«Я с самого начала утверждал, что в сфере социально-политической западность стремится к усилению недемократического аспекта системы власти и управления, к усилению роли государственности, к введению недемократических элементов в систему власти и к превращению демократии в средство манипулирования массами и в камуфляж для тоталитарного аспекта. Эффективность западнистского хозяйства обусловливают три закона: рациональная организация дела; жестокая трудовая дисциплина; максимальное использование средств производства и рабочей силы. Западное общество является недемократичным, тоталитарным в самой своей основе – на уровне ячеек производства. И именно поэтому оно демократично в надстройке, идеологии. Тут действует своего рода закон постоянства суммы демократизма и тоталитаризма» [14].
Г. Щедровицкий и его школа методологов считали, что обычный человек вообще не имеет навыков мышления, поскольку школы и университеты учат только повторяющимся навыкам и умениям, подобно тому, как в традиционных обществах эти навыки передавались в семье.
Его мнение, высказанное в одной из лекций, таково: «я делаю сейчас важный ход, и говорю: я ведь вообще полагаю, и мне это очень важно, – это содержание прежних моих лекций, что вы думаете, что у вас есть мышление, ваше индивидуальное. И это, говорю я, есть самая главная иллюзия или, как говорил Коллингвуд „величайшее мошенничество ХХ века“. А этого ничего нет и быть не может» [15].
В среде методологов популярной является концепция М. Петрова, которая раскрывает появление мышления во времена Древней Греции, где сработало не только появление фонетического письма, но появление пятидесятивесельного корабля – пентеконтера, в котором использовались «лишние люди», в принципе имеющиеся в любой цивилизации.

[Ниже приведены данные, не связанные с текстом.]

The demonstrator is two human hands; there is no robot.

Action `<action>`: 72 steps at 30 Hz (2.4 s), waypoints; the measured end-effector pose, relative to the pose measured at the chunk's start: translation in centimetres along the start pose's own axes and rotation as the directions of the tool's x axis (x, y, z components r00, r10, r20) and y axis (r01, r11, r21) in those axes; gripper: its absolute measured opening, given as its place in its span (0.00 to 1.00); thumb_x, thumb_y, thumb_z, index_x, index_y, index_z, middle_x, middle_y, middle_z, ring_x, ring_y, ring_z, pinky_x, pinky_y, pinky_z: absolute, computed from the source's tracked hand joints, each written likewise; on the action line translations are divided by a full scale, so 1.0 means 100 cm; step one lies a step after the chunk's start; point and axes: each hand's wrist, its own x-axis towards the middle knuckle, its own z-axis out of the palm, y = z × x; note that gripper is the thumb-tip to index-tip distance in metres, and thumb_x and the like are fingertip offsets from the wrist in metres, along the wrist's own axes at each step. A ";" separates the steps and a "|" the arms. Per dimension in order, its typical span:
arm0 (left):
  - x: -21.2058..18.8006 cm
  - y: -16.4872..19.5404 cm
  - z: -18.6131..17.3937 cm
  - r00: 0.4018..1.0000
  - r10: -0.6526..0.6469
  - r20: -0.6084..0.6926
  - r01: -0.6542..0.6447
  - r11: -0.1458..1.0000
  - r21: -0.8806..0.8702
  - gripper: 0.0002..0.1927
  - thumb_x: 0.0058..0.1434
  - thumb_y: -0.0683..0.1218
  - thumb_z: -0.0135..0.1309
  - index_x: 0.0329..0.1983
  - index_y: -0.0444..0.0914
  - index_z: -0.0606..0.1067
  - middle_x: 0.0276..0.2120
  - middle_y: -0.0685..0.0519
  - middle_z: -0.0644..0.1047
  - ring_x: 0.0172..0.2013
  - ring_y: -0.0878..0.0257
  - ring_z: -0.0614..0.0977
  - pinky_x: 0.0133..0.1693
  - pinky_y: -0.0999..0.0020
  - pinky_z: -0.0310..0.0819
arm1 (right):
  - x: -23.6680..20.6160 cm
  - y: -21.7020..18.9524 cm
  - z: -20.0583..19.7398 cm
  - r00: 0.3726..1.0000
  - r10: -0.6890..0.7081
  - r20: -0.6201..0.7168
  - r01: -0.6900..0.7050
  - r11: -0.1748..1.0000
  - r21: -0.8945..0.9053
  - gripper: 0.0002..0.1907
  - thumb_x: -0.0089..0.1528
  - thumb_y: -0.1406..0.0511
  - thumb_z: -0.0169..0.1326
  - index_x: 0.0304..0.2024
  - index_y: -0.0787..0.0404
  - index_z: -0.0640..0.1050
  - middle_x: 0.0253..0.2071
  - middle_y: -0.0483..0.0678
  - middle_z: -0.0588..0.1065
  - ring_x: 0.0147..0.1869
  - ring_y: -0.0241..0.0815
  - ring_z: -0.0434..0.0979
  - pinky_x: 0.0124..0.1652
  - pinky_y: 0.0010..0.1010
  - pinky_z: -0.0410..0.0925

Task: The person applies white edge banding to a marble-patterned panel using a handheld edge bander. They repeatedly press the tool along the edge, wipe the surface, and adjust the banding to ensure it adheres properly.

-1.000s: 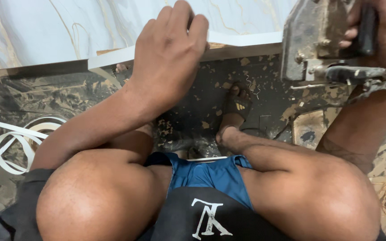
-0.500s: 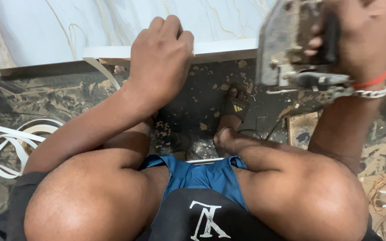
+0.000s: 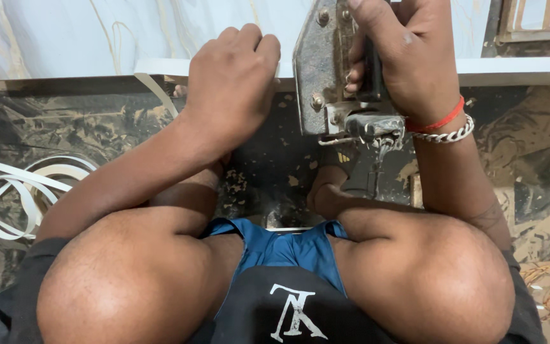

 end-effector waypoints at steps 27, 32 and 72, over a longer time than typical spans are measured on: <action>0.006 0.012 0.001 0.997 0.024 0.077 -0.033 0.993 0.114 0.07 0.54 0.40 0.59 0.32 0.36 0.73 0.32 0.48 0.73 0.33 0.55 0.77 0.34 0.60 0.69 | -0.008 0.011 -0.046 0.998 -0.031 -0.057 0.027 0.998 -0.064 0.15 0.78 0.63 0.53 0.57 0.70 0.74 0.28 0.49 0.75 0.24 0.33 0.75 0.25 0.23 0.72; 0.007 0.012 0.001 0.996 0.058 0.068 -0.068 0.987 0.146 0.06 0.53 0.41 0.59 0.31 0.36 0.73 0.31 0.48 0.73 0.33 0.56 0.77 0.34 0.61 0.69 | -0.026 0.017 -0.108 0.988 -0.045 -0.150 0.010 0.974 -0.226 0.17 0.76 0.61 0.51 0.58 0.69 0.73 0.28 0.47 0.73 0.25 0.33 0.74 0.25 0.24 0.71; -0.083 -0.076 -0.036 0.996 0.010 -0.093 0.003 0.991 0.134 0.02 0.57 0.36 0.55 0.33 0.36 0.75 0.35 0.49 0.72 0.36 0.57 0.75 0.36 0.66 0.72 | 0.040 -0.003 0.083 0.995 -0.001 0.101 0.005 0.999 -0.036 0.14 0.77 0.63 0.53 0.58 0.68 0.73 0.25 0.48 0.74 0.22 0.35 0.74 0.23 0.25 0.71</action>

Кстати, очень часто лишних людей «сжигают» войны.
М. Петров в своем поиске источника возникновения мышления подчеркивал модель передачи знаний в традиционной культуре, а также отталкивался от концепции лишних людей, которые возникали в прошлых моделях общества: «Поскольку же природа как-то не очень считается с человеческими потребностями и ценностями, а социальность всегда требует полного комплекса, заполнения всей структуры, штатного расписания ролей-должностей, – семья суть естественный источник „дублеров“, „лишних людей“. Их нужно кормить, а ресурсы традиционной семьи весьма ограниченны. Поэтому в обществах традиционной культуры, до недавнего времени и европейской, существовали правила ограничения претендентов на дело отцов» ([16–17], см. также [18–19]). Традиционные общества используют энергию лишних людей в обеспечении ирригации, строительстве пирамид, стен, дворцов, храмов.
Навыки передавались в семье, ресурсов было мало, поэтому только старший сын мог взять на себя обязанность продолжать дело отца, чему он и обучался. Все остальные переходили в разряд лишних людей.

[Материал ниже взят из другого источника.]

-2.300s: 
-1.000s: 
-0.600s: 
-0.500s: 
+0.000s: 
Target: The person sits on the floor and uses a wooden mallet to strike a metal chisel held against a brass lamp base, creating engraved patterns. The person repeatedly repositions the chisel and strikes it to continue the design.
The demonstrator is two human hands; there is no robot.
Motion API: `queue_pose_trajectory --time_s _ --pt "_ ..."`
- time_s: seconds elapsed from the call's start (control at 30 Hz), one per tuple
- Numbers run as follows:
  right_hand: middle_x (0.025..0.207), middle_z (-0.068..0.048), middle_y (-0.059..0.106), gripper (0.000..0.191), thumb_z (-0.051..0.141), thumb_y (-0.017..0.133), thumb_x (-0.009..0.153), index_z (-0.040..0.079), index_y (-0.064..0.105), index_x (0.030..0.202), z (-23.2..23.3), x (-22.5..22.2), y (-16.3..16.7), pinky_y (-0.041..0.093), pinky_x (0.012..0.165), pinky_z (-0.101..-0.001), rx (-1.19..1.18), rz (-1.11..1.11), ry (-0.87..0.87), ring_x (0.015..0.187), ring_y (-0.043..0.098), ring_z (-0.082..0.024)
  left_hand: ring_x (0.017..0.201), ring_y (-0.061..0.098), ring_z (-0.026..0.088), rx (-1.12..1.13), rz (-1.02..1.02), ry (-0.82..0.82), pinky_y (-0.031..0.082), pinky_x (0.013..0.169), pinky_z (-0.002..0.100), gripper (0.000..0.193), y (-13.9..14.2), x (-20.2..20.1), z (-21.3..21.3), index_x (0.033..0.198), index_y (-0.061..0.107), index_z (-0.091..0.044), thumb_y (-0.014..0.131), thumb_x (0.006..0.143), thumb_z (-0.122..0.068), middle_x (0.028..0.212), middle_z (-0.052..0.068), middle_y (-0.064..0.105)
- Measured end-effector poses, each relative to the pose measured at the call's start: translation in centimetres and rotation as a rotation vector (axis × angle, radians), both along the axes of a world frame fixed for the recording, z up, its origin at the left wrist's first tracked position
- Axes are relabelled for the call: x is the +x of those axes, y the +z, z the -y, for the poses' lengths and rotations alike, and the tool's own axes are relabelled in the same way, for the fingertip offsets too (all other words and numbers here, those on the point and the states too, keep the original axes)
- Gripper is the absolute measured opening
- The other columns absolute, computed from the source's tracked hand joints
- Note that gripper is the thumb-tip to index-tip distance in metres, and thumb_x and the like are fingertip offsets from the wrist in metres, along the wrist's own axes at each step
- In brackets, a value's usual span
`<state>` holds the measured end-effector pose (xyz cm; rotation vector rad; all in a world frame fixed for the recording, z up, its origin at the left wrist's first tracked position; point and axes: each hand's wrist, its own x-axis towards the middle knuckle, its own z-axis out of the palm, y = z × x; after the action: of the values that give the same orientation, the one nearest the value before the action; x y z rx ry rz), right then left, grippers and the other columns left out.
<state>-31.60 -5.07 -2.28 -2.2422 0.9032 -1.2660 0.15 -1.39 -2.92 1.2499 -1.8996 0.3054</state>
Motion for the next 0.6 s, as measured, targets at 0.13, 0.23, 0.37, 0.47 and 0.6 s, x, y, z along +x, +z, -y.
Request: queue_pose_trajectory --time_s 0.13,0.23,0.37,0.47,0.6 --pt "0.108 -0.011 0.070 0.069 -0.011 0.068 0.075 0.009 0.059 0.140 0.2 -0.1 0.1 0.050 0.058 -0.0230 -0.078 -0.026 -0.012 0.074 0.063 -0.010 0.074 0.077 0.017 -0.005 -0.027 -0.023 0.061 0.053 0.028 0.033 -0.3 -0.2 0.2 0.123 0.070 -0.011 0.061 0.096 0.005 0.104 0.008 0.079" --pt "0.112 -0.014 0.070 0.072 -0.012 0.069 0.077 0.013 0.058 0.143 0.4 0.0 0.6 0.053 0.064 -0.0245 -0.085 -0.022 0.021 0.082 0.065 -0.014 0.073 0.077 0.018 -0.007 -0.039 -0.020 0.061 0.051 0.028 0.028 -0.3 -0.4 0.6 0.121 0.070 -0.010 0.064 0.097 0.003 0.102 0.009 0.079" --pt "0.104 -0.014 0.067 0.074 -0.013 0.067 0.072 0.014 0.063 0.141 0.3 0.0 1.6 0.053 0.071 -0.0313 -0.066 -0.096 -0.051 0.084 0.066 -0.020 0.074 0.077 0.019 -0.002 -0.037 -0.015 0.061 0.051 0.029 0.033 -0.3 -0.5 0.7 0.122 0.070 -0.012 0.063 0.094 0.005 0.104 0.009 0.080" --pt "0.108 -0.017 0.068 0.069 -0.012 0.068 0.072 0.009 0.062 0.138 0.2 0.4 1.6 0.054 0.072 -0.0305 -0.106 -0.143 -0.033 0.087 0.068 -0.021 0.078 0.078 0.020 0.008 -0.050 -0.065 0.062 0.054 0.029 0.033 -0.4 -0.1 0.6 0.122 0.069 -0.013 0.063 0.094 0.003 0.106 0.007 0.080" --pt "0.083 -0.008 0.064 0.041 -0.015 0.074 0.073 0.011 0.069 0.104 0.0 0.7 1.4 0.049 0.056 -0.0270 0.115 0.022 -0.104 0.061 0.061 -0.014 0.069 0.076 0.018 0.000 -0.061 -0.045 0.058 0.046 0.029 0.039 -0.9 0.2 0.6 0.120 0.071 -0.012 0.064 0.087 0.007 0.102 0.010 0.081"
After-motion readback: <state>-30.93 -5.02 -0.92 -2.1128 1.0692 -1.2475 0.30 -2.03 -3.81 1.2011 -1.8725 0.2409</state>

Появление корабля вносит изменения в эту систему знаний, поскольку корабль потребовал других знаний: «Корабль, а вслед за ним и под давлением корабля некоторые другие навыки всеобщего распределения (гражданин, воин) – универсализирующая надпрофессиональная образовательная вставка со своими особыми правилами и методами обучения, основанными уже не на подражании действиям старших, а на общении, на оперативном кодировании действия в знак и столь же оперативном декодировании знака в деятельность, на навыках повелевать и повиноваться. Оба эти навыка, образующие хорошо известный историкам расчлененный комплекс „слово – дело“ с приматом слова и подчиненным положением дела, в равной степени важны для достижения результата. Нам, давно освоившим эти навыки, они представляются простой и привычной нормой. Но простота эта обманчива. Оба навыка требуют специфических форм мышления, умозрения и соответствующих средств общения, восприятия, психологических установок, которыми традиция не обладает не потому, что люди не способны их освоить, а потому, что у традиции нет повода для их освоения и широкого применения, нет навыков, требующих развития этих способностей. Японские летчики, например, летают ничуть не хуже американских, но вот во время [Второй мировой] войны выяснилось, что японский язык с его обилием форм вежливости попросту непригоден для оперативного общения экипажей; пришлось менять язык команд на английский. Аналогичные явления наблюдаются сегодня в университетах развивающихся стран, в большинстве своем принадлежащих к традиционным очагам культуры. Их родные языки, прекрасно обеспечивающие общение в традиционных ситуациях неторопливых вежливых бесед с учетом социальных статусов собеседников, оказываются слишком громоздкими и недостаточно точными, ясными и краткими для целей научного общения».